Stored data entries:
┏━━

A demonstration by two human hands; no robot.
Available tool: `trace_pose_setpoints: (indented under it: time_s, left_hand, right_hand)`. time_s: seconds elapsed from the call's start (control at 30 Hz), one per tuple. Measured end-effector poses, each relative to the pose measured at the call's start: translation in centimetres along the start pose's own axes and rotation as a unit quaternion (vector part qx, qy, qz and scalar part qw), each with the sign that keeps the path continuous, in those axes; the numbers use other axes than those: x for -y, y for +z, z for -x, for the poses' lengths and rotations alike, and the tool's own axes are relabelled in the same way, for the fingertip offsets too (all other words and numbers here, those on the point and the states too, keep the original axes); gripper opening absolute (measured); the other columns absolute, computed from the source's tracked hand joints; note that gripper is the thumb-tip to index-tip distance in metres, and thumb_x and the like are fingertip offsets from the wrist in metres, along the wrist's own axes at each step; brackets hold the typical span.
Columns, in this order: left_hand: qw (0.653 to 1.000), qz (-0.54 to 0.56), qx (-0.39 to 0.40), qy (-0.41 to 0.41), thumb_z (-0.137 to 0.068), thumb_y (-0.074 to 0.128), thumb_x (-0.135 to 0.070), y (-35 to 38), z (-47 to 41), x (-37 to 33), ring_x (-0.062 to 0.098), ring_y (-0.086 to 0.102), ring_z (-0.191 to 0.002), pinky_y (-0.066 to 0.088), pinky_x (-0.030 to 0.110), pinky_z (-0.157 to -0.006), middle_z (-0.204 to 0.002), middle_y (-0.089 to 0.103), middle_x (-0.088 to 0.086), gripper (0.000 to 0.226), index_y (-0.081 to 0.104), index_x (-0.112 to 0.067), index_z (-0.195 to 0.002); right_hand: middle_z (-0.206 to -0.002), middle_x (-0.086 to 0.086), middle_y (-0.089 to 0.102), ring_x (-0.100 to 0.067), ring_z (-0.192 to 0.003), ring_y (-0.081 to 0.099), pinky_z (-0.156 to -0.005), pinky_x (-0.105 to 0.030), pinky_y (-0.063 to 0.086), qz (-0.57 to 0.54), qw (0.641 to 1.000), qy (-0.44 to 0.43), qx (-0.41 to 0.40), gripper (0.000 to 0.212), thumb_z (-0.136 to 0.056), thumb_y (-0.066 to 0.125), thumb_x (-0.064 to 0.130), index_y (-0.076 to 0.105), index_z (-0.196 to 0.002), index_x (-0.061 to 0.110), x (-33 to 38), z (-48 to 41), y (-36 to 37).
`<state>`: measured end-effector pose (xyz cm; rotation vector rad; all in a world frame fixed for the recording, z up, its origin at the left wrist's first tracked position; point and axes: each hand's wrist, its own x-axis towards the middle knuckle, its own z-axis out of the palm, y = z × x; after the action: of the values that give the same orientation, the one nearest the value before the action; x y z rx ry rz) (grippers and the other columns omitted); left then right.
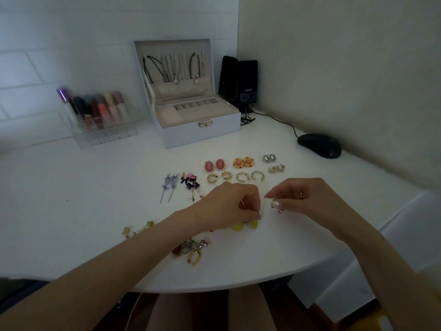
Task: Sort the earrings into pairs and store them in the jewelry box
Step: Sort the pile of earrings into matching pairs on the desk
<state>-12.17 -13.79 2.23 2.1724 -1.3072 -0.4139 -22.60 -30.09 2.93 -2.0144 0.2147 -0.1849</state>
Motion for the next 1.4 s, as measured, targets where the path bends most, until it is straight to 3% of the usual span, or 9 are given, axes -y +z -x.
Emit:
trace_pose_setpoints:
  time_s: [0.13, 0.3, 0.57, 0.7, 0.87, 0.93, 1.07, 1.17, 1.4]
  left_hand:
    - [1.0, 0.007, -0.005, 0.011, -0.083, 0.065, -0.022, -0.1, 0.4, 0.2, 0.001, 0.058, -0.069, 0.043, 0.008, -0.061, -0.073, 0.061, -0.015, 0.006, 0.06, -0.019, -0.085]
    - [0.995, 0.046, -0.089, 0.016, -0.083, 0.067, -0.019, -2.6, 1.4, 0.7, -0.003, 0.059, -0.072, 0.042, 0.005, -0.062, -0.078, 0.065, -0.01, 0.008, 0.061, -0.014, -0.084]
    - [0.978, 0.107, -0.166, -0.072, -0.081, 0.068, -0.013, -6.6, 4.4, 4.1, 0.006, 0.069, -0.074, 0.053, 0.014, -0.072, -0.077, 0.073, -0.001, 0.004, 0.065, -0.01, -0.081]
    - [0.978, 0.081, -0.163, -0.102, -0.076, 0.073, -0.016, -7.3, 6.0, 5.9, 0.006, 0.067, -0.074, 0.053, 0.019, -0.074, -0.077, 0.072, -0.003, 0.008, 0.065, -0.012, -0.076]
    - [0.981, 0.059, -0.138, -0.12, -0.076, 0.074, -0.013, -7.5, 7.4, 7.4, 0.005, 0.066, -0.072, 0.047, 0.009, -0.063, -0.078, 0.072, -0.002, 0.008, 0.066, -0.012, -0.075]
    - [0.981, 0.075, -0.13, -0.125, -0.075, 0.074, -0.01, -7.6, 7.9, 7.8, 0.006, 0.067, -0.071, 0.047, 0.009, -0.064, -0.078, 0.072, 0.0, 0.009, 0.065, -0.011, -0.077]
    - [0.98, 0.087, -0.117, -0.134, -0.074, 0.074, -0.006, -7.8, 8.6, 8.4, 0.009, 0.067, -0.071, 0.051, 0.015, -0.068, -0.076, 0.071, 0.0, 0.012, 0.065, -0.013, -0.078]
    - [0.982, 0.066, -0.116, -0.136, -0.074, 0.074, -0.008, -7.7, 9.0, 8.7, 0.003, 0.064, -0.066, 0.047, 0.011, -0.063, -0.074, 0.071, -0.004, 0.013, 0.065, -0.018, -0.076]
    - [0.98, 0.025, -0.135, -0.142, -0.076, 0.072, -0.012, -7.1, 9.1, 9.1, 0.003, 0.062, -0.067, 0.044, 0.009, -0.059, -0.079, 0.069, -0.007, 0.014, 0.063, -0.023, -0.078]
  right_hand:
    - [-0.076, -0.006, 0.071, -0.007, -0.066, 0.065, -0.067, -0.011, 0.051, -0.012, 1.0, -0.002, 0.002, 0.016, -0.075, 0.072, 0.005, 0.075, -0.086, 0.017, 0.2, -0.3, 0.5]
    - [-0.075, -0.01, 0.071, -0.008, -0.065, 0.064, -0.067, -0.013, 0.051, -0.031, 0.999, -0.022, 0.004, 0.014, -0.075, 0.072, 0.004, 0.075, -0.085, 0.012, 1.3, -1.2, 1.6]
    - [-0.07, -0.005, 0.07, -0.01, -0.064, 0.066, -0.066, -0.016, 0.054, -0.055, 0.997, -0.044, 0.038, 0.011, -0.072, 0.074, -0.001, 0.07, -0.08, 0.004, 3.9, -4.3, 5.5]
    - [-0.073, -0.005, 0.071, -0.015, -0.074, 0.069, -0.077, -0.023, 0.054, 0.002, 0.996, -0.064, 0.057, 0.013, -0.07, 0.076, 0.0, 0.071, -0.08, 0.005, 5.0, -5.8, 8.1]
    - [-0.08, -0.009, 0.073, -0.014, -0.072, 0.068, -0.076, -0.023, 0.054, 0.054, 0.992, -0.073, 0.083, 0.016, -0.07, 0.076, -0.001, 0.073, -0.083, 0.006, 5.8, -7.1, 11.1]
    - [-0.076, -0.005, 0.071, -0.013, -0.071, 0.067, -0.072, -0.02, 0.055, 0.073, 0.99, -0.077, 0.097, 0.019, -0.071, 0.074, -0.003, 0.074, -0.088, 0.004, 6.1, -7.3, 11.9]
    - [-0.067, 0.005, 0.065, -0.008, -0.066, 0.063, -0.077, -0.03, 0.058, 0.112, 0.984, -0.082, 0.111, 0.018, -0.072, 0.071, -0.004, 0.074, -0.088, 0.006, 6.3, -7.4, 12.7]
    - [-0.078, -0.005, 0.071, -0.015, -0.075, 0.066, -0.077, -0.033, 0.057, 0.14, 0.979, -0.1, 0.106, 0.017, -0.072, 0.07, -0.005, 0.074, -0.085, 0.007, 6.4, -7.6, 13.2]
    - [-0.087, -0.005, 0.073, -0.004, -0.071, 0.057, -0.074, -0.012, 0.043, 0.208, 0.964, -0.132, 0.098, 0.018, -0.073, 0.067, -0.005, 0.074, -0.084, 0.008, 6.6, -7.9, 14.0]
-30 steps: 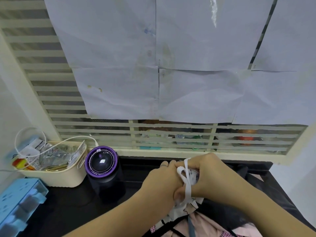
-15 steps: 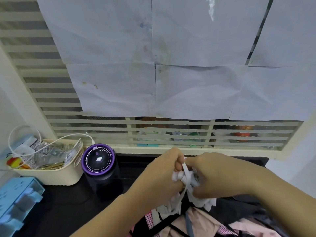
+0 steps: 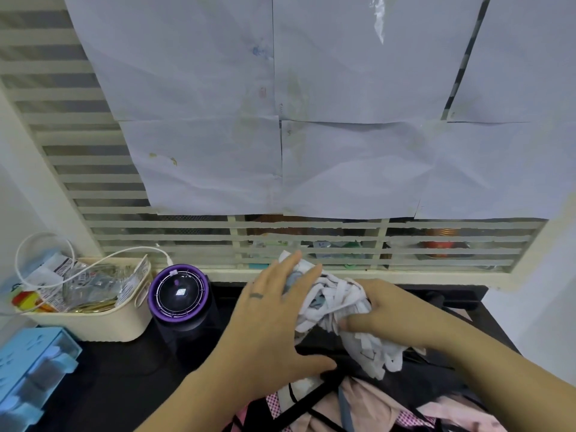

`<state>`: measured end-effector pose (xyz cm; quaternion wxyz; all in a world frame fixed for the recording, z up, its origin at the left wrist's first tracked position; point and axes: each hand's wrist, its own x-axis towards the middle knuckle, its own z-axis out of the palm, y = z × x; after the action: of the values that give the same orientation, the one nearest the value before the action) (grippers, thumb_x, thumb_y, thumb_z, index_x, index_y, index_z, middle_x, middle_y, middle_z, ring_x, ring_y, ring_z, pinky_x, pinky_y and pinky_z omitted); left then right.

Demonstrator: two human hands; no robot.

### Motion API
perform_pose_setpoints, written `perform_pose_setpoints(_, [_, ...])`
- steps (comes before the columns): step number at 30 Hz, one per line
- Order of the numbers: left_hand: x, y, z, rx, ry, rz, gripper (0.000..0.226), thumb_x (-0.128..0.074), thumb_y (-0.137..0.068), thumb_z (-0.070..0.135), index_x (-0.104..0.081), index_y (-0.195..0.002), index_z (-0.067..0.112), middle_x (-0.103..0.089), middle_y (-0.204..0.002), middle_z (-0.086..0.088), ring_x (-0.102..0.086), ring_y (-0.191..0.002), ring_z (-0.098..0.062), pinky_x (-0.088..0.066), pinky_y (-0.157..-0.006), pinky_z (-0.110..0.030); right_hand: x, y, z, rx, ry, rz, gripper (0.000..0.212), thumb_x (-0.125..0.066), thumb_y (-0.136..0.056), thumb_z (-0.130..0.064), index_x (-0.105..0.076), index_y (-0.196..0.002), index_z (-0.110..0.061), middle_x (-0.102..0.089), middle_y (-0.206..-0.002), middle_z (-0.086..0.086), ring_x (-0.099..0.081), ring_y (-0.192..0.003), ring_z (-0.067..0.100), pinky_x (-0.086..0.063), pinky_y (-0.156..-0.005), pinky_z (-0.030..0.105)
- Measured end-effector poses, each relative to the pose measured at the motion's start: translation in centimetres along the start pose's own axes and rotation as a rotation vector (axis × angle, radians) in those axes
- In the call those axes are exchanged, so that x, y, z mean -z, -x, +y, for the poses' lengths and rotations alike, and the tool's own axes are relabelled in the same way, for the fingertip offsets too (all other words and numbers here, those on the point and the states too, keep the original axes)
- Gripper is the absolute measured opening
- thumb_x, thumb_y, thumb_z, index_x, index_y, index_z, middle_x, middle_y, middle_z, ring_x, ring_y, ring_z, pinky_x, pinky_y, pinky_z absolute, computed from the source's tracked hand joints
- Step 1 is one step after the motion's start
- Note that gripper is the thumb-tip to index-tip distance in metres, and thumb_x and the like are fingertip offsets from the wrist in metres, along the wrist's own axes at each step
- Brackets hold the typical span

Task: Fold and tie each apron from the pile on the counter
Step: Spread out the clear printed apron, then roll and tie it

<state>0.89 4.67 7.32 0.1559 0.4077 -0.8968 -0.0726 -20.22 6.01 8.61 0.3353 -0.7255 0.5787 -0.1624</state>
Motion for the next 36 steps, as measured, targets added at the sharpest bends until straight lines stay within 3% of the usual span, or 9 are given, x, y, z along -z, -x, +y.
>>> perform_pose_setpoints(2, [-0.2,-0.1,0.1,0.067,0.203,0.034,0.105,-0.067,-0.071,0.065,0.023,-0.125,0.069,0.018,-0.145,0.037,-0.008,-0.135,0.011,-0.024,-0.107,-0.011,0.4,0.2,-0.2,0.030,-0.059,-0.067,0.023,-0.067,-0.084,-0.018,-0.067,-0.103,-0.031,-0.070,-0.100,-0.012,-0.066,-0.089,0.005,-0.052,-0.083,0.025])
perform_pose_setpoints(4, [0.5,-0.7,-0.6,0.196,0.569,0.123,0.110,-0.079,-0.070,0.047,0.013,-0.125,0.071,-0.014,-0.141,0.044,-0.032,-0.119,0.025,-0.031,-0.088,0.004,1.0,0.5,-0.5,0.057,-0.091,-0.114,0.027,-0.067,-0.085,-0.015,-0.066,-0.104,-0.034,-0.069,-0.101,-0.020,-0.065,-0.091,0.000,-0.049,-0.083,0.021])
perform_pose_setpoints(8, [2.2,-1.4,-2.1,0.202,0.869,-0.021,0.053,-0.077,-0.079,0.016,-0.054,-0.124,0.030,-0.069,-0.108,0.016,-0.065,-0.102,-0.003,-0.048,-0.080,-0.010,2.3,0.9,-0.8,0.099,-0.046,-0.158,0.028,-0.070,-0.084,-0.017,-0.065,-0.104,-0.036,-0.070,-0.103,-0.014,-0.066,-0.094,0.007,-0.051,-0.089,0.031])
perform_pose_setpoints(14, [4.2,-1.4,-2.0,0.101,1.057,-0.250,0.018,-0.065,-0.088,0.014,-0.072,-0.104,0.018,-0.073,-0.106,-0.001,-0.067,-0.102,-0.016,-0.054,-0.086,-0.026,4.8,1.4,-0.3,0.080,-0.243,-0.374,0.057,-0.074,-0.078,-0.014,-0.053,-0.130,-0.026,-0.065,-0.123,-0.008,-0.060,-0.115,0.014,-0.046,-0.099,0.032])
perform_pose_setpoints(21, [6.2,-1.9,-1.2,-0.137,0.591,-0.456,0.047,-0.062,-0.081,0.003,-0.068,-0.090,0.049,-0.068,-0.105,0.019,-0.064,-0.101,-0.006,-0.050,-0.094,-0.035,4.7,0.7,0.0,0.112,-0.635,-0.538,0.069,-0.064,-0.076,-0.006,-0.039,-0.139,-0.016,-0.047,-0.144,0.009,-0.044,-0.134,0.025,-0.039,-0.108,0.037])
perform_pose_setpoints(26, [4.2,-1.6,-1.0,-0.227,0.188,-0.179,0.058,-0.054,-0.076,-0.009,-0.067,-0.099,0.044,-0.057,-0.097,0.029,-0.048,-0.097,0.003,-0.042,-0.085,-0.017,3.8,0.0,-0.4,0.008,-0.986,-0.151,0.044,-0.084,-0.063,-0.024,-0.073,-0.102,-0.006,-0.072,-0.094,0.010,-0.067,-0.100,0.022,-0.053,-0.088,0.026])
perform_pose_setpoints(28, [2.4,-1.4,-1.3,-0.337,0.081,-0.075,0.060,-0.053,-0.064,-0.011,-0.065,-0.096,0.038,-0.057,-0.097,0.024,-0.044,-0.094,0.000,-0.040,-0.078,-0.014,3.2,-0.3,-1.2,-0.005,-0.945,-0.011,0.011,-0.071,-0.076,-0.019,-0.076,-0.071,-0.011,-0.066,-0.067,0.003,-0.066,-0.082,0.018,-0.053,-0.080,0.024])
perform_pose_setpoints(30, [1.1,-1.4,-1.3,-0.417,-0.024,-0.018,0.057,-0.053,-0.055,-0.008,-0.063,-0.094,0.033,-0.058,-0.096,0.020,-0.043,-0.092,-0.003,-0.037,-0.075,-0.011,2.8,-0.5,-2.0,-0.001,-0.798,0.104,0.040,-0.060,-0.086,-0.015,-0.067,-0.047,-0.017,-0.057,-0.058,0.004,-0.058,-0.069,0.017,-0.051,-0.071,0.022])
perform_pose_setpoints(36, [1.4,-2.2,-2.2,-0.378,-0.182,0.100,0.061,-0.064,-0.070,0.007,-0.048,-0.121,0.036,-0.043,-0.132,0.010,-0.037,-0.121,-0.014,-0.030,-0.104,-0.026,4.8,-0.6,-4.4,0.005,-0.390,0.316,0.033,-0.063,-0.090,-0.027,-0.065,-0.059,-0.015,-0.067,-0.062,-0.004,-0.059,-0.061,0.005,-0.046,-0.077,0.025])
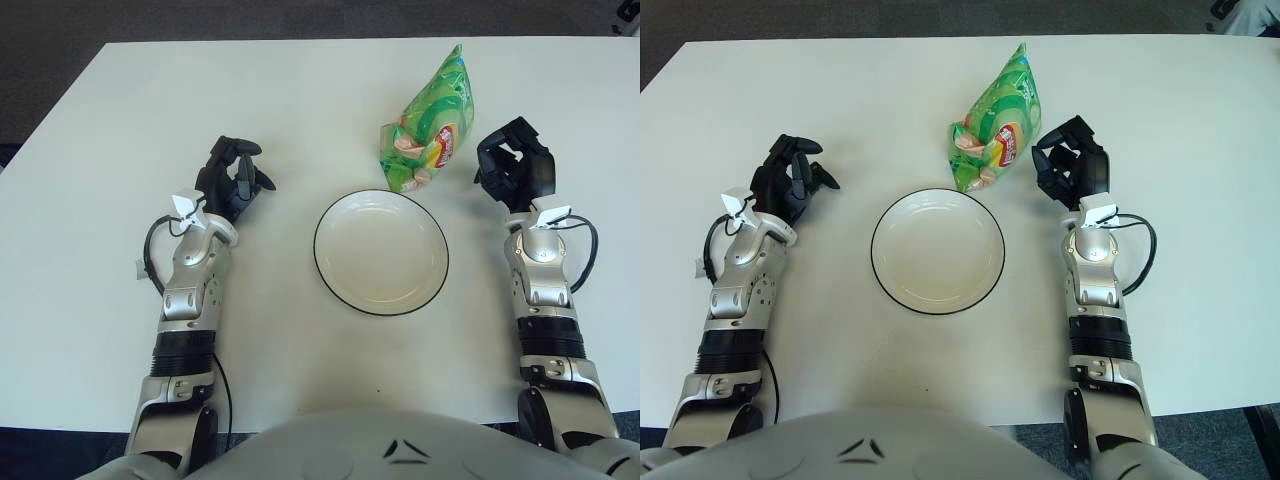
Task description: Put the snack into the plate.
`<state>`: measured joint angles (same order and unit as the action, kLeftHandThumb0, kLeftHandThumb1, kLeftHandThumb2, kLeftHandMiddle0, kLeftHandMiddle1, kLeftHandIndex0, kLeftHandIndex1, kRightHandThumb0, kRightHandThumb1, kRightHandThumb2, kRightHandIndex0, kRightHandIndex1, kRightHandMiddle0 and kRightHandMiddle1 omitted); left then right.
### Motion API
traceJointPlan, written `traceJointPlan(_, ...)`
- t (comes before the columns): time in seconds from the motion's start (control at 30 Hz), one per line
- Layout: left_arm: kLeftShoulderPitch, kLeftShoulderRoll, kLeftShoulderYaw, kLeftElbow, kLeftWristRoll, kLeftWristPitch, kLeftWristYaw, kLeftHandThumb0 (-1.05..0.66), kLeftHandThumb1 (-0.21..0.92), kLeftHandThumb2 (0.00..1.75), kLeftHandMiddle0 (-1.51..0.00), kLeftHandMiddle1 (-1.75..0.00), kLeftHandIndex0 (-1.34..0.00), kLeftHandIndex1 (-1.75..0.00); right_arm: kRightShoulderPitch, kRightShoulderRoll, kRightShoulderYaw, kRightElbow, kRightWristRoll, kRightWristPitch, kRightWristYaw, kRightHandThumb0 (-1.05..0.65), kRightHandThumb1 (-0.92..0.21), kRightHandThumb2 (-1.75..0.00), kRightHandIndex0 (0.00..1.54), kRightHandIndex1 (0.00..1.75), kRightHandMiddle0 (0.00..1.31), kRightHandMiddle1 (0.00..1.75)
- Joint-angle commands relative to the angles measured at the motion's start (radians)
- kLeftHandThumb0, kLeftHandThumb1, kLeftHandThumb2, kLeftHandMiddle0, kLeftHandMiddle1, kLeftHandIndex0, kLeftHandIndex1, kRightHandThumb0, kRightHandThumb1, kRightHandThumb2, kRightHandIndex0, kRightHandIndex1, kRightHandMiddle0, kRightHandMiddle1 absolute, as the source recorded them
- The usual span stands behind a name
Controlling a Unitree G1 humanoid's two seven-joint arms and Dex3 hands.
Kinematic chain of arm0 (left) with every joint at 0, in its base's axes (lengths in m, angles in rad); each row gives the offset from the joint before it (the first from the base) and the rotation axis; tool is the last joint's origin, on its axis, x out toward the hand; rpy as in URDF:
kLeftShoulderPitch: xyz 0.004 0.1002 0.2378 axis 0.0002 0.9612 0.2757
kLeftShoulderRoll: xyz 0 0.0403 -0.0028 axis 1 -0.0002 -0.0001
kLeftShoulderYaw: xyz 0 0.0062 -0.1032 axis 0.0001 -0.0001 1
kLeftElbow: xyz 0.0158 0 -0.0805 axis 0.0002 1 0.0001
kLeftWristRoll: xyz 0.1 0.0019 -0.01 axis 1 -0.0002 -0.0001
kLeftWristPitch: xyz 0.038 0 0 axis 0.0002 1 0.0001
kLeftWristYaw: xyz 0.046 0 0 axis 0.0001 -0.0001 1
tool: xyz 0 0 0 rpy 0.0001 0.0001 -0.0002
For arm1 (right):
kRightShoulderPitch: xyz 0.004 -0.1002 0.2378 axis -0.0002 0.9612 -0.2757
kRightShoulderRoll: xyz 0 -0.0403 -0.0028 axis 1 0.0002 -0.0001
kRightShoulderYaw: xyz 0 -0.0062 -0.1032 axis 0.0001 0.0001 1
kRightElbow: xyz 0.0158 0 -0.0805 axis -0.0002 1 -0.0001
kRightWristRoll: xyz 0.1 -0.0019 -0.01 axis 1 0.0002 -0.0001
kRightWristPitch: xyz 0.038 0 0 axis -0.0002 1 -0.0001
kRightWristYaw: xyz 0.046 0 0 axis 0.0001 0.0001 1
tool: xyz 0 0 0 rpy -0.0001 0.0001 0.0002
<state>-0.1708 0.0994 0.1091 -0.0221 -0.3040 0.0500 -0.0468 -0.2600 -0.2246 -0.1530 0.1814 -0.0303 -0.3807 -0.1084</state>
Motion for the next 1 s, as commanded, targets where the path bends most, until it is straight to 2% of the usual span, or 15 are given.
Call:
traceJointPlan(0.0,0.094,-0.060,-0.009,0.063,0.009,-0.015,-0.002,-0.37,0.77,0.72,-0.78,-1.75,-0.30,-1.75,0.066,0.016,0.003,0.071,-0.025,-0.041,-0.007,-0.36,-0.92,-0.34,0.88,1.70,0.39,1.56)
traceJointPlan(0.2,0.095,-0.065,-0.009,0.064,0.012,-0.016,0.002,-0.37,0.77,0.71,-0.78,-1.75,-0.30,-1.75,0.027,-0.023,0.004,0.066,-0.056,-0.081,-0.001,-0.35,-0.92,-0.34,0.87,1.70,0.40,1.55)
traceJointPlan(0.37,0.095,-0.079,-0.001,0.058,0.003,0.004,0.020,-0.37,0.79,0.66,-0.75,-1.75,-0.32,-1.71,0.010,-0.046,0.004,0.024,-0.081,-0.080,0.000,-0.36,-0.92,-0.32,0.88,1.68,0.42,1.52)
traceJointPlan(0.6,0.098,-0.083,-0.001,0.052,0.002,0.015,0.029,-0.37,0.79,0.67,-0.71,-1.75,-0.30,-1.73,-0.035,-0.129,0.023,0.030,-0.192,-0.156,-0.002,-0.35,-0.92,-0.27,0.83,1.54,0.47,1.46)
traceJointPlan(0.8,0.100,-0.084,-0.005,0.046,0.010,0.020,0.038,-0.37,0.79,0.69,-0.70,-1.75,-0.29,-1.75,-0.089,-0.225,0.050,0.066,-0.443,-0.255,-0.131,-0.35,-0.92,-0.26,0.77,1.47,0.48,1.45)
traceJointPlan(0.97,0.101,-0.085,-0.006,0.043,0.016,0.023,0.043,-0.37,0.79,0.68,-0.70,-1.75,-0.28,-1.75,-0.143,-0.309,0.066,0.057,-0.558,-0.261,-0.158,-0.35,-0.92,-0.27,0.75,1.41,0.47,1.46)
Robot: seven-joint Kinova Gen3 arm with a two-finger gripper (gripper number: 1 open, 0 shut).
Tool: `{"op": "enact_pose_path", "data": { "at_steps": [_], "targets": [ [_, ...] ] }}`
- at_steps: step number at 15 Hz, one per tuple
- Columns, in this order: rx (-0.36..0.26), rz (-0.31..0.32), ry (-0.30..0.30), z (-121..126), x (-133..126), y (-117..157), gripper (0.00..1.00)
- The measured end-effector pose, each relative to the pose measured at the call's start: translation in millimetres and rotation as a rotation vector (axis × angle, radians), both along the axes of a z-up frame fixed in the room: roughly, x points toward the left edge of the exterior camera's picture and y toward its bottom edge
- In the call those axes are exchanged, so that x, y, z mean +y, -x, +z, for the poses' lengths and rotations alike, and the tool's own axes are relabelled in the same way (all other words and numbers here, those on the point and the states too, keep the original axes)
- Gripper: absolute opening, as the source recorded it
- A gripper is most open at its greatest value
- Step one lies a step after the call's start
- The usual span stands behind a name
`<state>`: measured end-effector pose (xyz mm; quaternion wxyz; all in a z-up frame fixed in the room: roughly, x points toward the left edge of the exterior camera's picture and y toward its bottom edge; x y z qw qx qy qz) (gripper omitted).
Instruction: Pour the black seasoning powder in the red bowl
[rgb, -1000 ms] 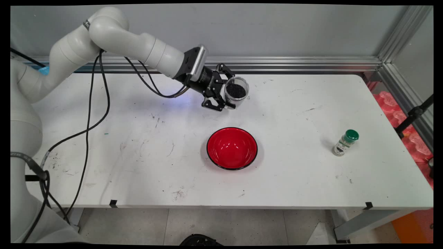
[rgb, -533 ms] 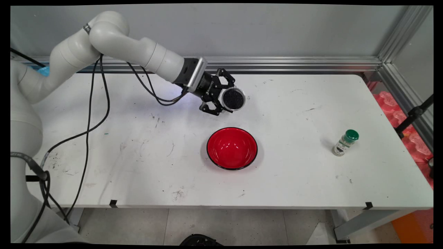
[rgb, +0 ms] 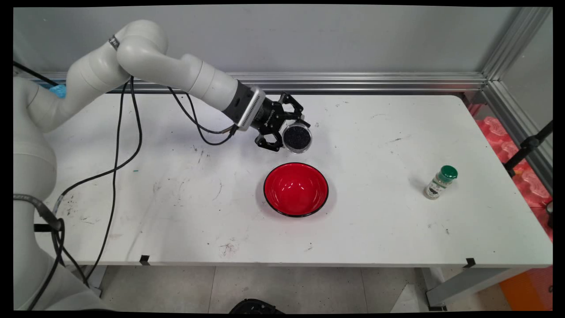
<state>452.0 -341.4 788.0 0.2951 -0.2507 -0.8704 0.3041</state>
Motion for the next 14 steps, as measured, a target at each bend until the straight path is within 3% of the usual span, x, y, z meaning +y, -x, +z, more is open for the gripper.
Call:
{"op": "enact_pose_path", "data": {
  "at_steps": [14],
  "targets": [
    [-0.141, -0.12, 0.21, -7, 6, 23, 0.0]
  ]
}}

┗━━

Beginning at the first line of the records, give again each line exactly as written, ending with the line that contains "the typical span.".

A demonstration by two human hands; no robot.
Available tool: `trace_pose_setpoints: (indented under it: time_s, left_hand, right_hand)`. time_s: seconds elapsed from the call's start (control at 30 Hz), one per tuple. Measured end-effector poses, each relative to the pose measured at the call's start: translation in centimetres along the start pose's own axes and rotation as a unit quaternion (vector part qx, qy, qz and scalar part qw), each with the sign that keeps the path continuous, in those axes; the numbers use other axes than those: x for -y, y for +z, z for -x, for the poses' lengths and rotations alike, and the tool's own axes are relabelled in the same way, for the fingertip offsets too (all other words and numbers here, those on the point and the states too, keep the original axes); gripper opening absolute (measured); the other columns absolute, computed from the source's tracked hand joints; note that gripper is the thumb-tip to index-tip distance in metres, and thumb_x and the like are fingertip offsets from the wrist in metres, along the wrist's own axes at each step; brackets hold the typical span.

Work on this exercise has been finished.